Work order:
Count the lines in the records below that contain the word "camera", and give only that count.

Provided data:
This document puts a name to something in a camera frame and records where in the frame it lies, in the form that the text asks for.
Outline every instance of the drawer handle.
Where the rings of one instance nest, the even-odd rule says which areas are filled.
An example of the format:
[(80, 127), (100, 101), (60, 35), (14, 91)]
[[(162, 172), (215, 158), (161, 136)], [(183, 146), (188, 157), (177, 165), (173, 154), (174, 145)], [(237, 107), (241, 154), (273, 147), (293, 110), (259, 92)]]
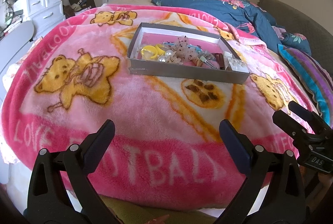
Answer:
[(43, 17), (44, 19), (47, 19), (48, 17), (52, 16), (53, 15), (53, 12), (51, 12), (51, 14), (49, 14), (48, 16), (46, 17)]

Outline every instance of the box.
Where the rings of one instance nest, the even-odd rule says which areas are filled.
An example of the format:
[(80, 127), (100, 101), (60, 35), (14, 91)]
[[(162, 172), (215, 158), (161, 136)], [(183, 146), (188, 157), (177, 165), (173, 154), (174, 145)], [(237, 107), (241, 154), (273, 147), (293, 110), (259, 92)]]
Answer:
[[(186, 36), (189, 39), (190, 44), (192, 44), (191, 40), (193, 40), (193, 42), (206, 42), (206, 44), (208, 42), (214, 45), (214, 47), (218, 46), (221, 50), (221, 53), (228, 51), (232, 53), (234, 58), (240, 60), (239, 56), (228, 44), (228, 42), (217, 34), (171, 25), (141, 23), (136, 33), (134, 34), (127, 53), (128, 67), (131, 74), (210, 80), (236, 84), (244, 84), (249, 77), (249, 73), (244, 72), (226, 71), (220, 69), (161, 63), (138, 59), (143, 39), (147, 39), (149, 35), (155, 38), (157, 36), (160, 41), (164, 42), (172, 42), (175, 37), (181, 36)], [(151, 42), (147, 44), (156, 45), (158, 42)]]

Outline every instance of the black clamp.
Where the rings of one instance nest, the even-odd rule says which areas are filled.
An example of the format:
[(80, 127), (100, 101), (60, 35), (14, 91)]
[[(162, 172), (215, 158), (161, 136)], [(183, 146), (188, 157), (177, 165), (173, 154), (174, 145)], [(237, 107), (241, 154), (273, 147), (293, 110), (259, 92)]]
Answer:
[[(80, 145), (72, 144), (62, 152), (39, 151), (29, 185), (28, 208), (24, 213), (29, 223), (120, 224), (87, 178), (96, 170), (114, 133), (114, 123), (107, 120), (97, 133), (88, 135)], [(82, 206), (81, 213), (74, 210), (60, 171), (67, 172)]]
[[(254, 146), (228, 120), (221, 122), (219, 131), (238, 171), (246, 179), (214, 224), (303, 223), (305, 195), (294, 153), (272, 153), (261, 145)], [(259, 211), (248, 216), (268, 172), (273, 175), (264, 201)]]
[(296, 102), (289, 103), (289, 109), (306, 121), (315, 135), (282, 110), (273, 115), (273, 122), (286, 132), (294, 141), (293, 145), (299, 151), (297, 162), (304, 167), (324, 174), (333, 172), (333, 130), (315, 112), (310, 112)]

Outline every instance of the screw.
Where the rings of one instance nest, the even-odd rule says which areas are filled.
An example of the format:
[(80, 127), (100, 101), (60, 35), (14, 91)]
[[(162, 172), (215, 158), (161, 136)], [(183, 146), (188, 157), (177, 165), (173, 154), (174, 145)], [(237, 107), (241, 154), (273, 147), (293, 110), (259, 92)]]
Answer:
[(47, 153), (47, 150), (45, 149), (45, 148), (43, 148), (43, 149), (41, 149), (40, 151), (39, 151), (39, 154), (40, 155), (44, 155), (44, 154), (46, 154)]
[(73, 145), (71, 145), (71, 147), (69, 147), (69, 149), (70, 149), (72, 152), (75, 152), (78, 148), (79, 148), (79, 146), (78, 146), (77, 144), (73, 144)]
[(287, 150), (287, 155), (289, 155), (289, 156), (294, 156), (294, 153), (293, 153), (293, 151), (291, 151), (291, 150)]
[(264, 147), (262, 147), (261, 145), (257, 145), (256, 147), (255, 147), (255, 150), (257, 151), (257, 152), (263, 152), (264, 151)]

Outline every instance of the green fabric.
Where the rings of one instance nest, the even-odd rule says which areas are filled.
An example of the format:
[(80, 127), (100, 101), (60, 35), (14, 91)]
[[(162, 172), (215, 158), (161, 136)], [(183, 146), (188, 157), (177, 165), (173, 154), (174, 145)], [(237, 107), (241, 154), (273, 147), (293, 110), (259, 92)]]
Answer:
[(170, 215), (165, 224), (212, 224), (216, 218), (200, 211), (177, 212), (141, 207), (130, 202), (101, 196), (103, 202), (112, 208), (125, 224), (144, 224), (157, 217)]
--
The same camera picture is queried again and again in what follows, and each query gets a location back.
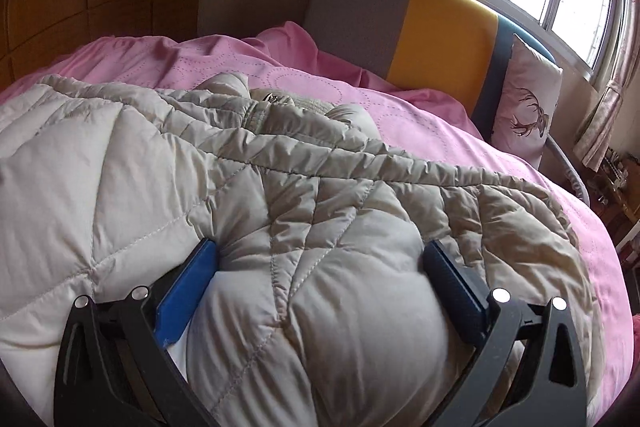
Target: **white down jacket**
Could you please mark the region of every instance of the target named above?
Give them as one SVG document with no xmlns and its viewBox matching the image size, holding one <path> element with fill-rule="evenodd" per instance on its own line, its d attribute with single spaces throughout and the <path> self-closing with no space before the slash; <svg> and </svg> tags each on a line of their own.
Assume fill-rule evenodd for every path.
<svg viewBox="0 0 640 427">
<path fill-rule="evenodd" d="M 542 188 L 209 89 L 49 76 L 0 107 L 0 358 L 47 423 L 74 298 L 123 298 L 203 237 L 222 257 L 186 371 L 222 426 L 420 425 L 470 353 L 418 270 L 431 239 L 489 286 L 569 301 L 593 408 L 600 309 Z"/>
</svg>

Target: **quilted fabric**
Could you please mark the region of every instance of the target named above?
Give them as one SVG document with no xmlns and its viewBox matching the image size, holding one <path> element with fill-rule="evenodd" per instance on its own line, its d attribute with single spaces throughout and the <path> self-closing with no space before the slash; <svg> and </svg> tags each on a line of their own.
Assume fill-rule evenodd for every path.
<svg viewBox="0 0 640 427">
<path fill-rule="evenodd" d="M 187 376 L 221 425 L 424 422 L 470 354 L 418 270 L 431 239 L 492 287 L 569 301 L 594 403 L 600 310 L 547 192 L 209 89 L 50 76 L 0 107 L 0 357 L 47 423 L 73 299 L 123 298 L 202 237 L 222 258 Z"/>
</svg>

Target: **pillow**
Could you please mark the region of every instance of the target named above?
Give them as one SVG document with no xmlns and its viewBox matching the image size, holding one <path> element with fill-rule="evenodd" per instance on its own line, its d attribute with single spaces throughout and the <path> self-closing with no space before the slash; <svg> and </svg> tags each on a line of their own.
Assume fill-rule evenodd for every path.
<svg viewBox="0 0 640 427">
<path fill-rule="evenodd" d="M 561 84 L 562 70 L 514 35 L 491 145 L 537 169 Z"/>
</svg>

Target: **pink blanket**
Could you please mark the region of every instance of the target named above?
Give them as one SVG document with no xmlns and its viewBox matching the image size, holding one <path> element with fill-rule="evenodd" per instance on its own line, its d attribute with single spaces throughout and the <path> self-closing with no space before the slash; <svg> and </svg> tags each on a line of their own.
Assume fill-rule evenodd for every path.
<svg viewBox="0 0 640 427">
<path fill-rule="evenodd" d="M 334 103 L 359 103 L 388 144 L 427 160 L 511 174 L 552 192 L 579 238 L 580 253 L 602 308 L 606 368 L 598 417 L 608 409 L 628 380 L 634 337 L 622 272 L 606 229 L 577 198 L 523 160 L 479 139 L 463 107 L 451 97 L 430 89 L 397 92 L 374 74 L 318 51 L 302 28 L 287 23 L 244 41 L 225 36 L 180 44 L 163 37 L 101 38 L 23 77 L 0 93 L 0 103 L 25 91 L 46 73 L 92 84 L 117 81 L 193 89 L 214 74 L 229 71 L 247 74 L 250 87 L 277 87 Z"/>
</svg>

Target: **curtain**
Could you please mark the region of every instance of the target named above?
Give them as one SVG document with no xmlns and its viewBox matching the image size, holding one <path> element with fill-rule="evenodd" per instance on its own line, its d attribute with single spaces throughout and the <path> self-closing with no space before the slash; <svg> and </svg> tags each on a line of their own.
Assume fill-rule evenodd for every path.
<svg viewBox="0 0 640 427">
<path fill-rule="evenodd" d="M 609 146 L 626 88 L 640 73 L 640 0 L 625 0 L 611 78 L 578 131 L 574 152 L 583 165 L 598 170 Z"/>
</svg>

Finished task:
2